Because of rising temperatures, Josef Peck's tomatoes stopped growing... so the Viennese vegetable grower decided to install shade cloths and even painted his greenhouse roof white "so that the heat is not too high," he tells CGTN.
Peck, who runs greenhouses just outside the Austrian capital, has started this year to use new varieties suitable for the stronger summers.
"We try tomatoes from countries like Israel or south Italy which are more resistant to the heat," Peck says.
The European Union's agricultural sector currently loses more than $23 billion a year due to adverse weather such as droughts. That's around six percent of total crop and livestock production, but by mid-century that share is set to rise to a disastrous 66 percent.

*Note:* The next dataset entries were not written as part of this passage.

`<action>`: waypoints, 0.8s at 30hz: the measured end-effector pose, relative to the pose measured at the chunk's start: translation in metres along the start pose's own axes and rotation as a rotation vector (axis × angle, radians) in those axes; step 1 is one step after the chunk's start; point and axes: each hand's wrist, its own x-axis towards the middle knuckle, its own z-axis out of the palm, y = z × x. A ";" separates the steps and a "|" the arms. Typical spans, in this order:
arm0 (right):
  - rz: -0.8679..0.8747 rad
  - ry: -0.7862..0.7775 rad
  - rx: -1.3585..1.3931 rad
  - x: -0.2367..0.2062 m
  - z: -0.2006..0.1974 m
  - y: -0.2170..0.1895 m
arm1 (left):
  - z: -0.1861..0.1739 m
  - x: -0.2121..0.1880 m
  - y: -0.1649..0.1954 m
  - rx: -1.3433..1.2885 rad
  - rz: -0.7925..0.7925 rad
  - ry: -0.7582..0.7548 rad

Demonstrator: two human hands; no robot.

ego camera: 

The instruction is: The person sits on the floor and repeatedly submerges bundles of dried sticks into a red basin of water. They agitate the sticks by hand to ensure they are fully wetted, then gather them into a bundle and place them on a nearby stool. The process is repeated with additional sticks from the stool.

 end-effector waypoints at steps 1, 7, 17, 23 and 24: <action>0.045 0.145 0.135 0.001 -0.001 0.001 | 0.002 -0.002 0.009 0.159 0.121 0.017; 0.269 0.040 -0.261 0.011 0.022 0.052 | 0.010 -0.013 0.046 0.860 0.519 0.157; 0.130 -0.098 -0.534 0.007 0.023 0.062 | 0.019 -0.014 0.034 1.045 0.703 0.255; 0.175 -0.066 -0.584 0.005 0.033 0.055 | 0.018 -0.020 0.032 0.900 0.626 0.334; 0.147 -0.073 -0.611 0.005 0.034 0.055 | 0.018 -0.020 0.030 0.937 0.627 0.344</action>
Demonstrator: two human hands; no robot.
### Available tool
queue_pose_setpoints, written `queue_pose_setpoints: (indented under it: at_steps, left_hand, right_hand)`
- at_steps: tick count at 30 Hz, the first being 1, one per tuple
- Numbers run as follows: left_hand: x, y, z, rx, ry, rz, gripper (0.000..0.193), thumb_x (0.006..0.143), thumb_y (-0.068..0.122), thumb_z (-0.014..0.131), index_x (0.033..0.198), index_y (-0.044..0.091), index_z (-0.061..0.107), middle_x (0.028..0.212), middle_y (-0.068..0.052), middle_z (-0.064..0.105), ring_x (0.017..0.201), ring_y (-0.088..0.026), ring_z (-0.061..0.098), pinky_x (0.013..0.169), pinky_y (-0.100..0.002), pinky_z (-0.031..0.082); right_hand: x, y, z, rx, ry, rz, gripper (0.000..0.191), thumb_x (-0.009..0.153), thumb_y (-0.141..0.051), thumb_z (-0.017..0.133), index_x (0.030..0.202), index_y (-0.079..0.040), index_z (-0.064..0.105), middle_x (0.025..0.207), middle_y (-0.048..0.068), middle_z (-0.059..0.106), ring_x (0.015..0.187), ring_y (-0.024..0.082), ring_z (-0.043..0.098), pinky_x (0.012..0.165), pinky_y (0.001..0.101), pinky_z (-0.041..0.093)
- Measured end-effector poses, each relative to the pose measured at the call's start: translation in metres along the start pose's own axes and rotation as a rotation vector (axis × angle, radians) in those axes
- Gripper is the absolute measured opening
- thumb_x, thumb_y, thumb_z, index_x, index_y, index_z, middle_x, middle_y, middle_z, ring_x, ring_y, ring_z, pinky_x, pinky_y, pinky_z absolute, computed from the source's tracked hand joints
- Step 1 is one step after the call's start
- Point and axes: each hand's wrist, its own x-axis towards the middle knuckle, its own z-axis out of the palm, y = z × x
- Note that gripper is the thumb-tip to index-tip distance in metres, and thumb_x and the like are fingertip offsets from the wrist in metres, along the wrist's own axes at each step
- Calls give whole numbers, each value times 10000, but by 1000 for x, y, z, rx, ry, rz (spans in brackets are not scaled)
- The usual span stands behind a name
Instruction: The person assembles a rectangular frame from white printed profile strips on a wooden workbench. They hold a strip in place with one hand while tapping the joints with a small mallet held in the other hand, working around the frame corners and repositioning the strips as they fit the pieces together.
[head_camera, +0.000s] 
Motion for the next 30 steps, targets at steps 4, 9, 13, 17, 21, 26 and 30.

"In future, farmers will have to rethink their jobs because they might need to alter their crops and think of other ways to supply their plants with water," says Theresa Schellander-Gorgas who researches climate-change-induced effects at Geosphere Austria.
But it's not just water scarcity that threatens Europe's farmers. The heat also favours infestation by pests – which Peck is trying to fight with beneficial insects like ichneumon wasps.
But it's not all bad news. He says climate change is leading to some short-term positive developments – at least in previously colder climates like the Austrian one.
"Maybe at the moment it's a little bit an advantage," Peck tells CGTN. "We can now grow new varieties, for instance melons, and we try to grow ginger, which was not possible five years ago."
While farmers can learn to adjust their crops – an ongoing embodiment of the old positive thinking that 'when life gives you lemons, make lemonade' – they are still threatened by other manifestations of climate change such as hailstorms and flooding. Agriculture, one of humanity's oldest and most vital practices, could soon be changing more rapidly than at any time in history.